Emotional Health Explored


Haley Keizur, Chief

They say laughter is good for the soul.

So is crying.

How you handle those emotions is where it can get tricky.

Emotional health is how you handle your emotions and deal with the challenges that come at you. An emotionally healthy person can effectively navigate their full range of emotions and control their actions based off how they are feeling.

Counselor Michael Sanchez describes emotional health as having the ability to deal with conflict and being strong when you need to be. This does not mean you have to be happy all the time, he says.

“There is this common misconception that crying is unhealthy. What is unhealthy is if you do not express emotions or are only always happy, angry or sad. An emotionally healthy person, in a full year, has laughed, cried, been angry and loved someone. They have experienced what is going on,” Sanchez said.

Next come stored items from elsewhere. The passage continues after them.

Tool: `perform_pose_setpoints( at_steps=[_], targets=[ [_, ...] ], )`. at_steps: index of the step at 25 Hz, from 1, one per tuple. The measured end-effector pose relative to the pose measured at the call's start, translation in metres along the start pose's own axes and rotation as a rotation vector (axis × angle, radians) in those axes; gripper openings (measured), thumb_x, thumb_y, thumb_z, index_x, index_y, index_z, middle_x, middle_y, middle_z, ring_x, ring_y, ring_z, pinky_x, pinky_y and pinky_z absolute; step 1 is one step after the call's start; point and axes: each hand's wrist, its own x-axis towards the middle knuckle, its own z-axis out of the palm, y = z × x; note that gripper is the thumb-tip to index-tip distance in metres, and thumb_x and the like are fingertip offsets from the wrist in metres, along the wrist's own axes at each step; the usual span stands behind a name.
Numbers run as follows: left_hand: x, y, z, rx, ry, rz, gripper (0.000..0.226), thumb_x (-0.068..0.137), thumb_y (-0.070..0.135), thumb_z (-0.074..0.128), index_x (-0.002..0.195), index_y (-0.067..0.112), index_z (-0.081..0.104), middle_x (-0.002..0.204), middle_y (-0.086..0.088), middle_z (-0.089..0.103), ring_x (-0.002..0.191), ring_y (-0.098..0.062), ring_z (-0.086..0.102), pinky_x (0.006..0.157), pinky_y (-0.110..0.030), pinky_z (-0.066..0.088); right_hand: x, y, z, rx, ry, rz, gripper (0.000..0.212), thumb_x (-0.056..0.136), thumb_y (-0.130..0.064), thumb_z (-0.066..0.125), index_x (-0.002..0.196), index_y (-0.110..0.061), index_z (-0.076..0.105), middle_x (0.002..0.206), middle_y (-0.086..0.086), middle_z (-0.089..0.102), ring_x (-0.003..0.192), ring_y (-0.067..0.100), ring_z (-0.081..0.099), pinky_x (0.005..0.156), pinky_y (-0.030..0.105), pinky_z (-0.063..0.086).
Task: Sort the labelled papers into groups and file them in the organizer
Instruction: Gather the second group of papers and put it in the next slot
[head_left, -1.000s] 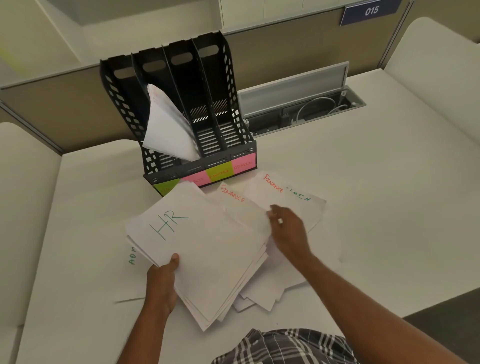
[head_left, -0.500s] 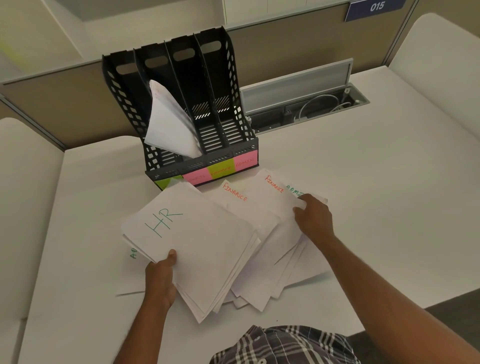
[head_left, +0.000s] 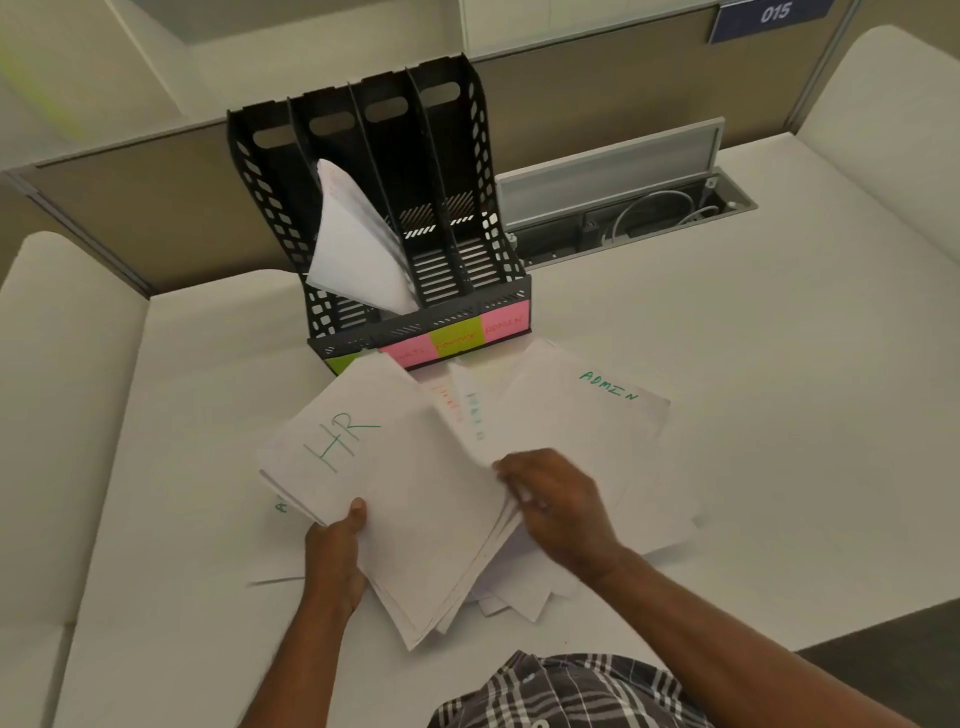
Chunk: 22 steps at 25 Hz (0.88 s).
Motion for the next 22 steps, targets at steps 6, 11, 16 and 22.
perform_pose_setpoints(
  at_steps=[6, 11, 16, 22],
  targets=[
    [-0.004, 0.000, 0.004, -0.007, -0.006, 0.071, 0.028, 0.087, 0.006, 0.072, 0.115, 0.003, 0.069, 0.114, -0.017, 0.071, 0.105, -0.034, 0.067, 0.098, -0.055, 0.050, 0.039, 0.027, -0.034, 0.176, 0.350, 0.558, 0.018, 0.093, -0.009, 0.066, 0.108, -0.007, 0.076, 0.110, 0.007, 0.075, 0.101, 0.007, 0.066, 0.094, 0.012, 0.047],
    [-0.015, 0.004, 0.008, 0.048, -0.098, 0.145, 0.019, 0.083, 0.011, 0.078, 0.101, 0.011, 0.074, 0.102, -0.010, 0.077, 0.093, -0.027, 0.072, 0.084, -0.038, 0.057, 0.042, 0.041, -0.041, -0.177, 0.222, 0.555, 0.042, 0.097, -0.017, 0.060, 0.137, -0.008, 0.056, 0.136, 0.011, 0.061, 0.128, 0.026, 0.052, 0.111, 0.038, 0.039],
    [-0.032, 0.010, 0.035, 0.164, -0.251, 0.188, 0.023, 0.078, 0.025, 0.083, 0.095, 0.013, 0.076, 0.095, -0.004, 0.079, 0.088, -0.021, 0.075, 0.066, -0.023, 0.057, 0.039, 0.026, -0.010, 0.175, -0.256, 0.813, 0.063, 0.089, -0.035, 0.072, 0.144, -0.020, 0.045, 0.119, -0.005, 0.062, 0.105, 0.016, 0.060, 0.089, 0.031, 0.046],
    [-0.033, 0.015, 0.039, 0.088, -0.248, 0.121, 0.031, 0.100, 0.029, 0.057, 0.078, 0.021, 0.077, 0.088, -0.006, 0.075, 0.081, -0.021, 0.068, 0.073, -0.032, 0.056, 0.030, 0.040, -0.011, 0.399, -0.121, 1.050, 0.003, 0.088, -0.025, 0.072, 0.091, -0.025, 0.074, 0.087, -0.003, 0.078, 0.072, 0.016, 0.074, 0.065, 0.031, 0.058]
  ],
)
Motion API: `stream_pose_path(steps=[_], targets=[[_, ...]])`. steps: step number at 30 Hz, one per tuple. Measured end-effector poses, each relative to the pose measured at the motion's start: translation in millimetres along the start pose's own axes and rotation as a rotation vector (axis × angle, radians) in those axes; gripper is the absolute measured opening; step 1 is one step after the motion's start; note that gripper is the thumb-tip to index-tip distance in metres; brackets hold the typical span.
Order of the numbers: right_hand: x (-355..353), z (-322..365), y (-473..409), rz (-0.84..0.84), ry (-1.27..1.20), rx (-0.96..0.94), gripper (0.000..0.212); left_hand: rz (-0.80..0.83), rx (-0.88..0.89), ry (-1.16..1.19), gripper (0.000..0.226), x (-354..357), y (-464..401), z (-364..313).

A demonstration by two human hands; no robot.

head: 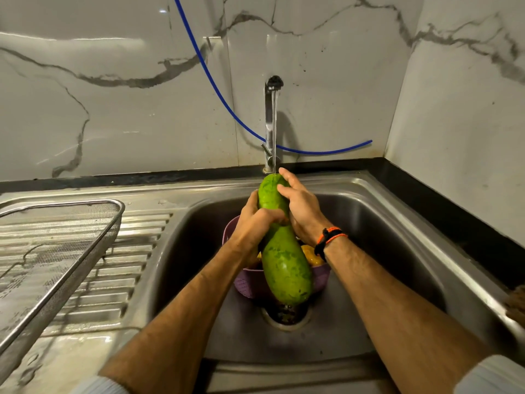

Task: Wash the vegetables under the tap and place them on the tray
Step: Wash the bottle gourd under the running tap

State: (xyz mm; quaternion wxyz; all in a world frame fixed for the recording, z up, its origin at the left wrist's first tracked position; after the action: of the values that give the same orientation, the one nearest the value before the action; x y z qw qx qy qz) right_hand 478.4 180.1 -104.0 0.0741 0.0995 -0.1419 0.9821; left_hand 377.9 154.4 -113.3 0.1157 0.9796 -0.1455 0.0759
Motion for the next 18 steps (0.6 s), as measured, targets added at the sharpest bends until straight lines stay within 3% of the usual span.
stream_pose_path(steps=[7,11,15,18], targets=[[1.5,24.1,6.0,0.045,0.223,-0.133,0.045,0.019,0.112,-0.155,0.1,3.1,-0.3,-9.1],[3.6,34.2,4.5,0.053,0.421,-0.208,0.04,-0.136,0.181,-0.317,0.107,-3.8,-0.6,-10.5],[16.8,53.5,0.7,0.021,0.553,-0.283,0.03,-0.296,0.177,-0.362,0.089,-10.6,4.1,-15.2],[28.2,67.9,-19.8,-0.003,0.732,-0.287,0.021,-0.3,0.16,-0.391,0.081,-7.6,2.5,-16.6]])
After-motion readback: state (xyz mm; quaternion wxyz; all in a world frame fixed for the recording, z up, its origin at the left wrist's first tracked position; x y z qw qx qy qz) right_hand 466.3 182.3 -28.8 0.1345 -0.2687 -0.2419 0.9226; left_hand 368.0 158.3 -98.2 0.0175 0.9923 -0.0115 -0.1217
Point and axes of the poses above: each hand's wrist, its own y-axis away from the middle knuckle, its own x-axis out of the palm, z = x × y, the point moved 6 cm from there along -y, towards the middle knuckle, and after that the axes turned 10 degrees about -x, right-handed, at the moved point
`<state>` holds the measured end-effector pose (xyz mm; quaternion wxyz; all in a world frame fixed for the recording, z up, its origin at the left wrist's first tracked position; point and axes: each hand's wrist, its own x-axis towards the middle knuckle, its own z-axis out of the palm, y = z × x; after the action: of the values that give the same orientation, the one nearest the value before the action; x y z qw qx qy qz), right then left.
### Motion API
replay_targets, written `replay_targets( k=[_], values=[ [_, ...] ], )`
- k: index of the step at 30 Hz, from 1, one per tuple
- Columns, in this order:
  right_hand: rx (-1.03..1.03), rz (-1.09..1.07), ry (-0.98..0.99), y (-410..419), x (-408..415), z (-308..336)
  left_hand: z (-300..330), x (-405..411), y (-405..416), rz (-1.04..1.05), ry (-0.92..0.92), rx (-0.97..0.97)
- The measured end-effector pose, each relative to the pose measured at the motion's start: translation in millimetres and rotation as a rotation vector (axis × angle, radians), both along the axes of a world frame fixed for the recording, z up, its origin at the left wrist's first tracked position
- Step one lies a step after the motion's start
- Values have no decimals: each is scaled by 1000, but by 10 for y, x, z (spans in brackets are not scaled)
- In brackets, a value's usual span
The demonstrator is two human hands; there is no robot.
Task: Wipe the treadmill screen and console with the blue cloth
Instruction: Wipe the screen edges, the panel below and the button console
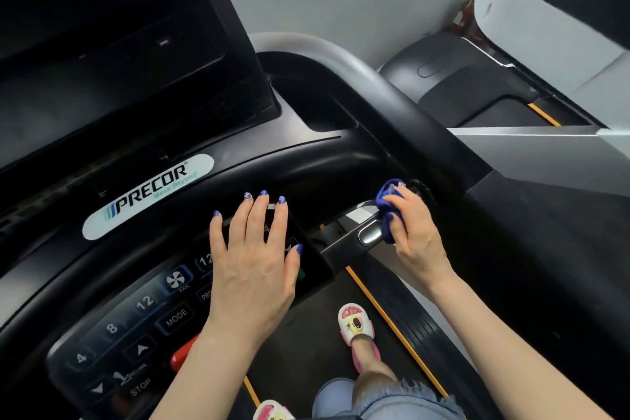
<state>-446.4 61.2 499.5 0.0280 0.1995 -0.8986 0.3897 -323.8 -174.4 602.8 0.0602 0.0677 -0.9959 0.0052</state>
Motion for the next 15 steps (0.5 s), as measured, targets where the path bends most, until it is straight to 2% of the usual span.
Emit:
replay_targets(
  k=[4, 9, 12, 15],
  values=[
    [24, -36, 68, 10, -93, 164, 85, -136, -97, -38, 61, 51],
    [-28, -232, 342, -68, -377, 620, 229, -517, -228, -129, 83, 47],
    [120, -359, 427, -11, -597, 684, 242, -799, -279, -203, 93, 59],
    [319, -410, 358, 28, -725, 561, 159, -1096, -413, -243, 31, 104]
  ],
)
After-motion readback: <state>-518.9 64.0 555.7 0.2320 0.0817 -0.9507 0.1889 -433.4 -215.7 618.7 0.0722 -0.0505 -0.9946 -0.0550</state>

Vice Principal Lorraine Hirakawa sees emotional health in a different light, more in the self-esteem aspect.

“[Emotional health] looks different for each person. Hopefully, it means that they feel good about who they are and are confident in themself. Or at least, they are happy with the progress they are making,” Hirakawa said.

Many things can harm or inhibit a person’s emotional health, whether it is an experience or their own self-doubts.

“We deal with a lot of students that have had adverse childhood experiences (ACES), these can cause a lot of trauma for young people. Other things could be abuse, physical or mental, insults, self-esteem damage, bullying or feeling insecure,” Hirakawa said.

Missing aspects of Maslow’s hierarchy can also expand on someone’s lack of emotional health. If they are skipping the lower levels, such as basic physiological needs, safety and the feeling of belonging, then it is harder to be secure in your esteem and self-actualization, the upper levels, Hirakawa says.

Once experiencing some sort of challenge, the most damaging thing to one’s emotional health is denying it or building a wall, Sanchez says.

“When bad things happen, we decide not to address it and build an emotional wall. This can cause us to become isolated or detached. The world sucks, so we must learn to overcome conflict,” Sanchez said. “[Another damaging factor] is when we count solely on others for our encouragement, when we need others to make us feel better. We are strong as individuals if we have the tools to do that.”

There are many ways that someone can maintain their emotional health, or improve it after pushing through a tough time. It will take time and practice but being emotionally healthy is attainable for all students.

“There is a lot of work that goes into self-care. You could exercise, meditate, have a spa day. It is all about making sure you are taking care of yourself, which can happen in different ways. It can be tuning out and just being [for a short amount of time],” Hirakawa said.

It is also important to talk out your emotions, Sanchez says. The most common way of releasing thoughts is through writing or journaling, anything creative.

“The best way [to improve your emotional health] is to talk often, talk things out. Find a network of individuals and be vulnerable, whether that is crying laughing or jamming out in the car. Look for opportunities to get out of your shell and you will continue to grow healthy, emotionally,” Sanchez said.

One challenge to emotional health could be loss of a loved one. It forces people to experience new waves of emotions and take on life without someone that was a constant in their life.

Sophomore Kya Coffman recently lost her brother. She has been coping with his passing over the past few weeks.

“The suggestions that I have [for dealing with loss] is to just surround yourself with people that love you and people that support you and do not be alone. If you are alone, your thoughts can wander, so just surround yourself with love even if it is people you are not typically hanging out with. When stuff like this happens, there are a lot of people out there that want to be supportive and want to help,” Coffman said.

Moving on from the loss of a loved one is definitely not an easy thing but you just have to hang in there, Coffman says. There are also many resources around the school and community, that will get you the help you need and back on track with your emotional health.

“Grief is challenging, it surprises you. When you think you have gotten over it, then it comes back. You need to accept you are going to feel that and that is okay. You also need to know who to go to. At the school, there are administrators, teachers and counselors who are skilled in trying to help. Know that it is okay to ask for help. Recognize it takes time and concentrate on remembering the good times. Eventually the pain will become less,” Hirakawa said.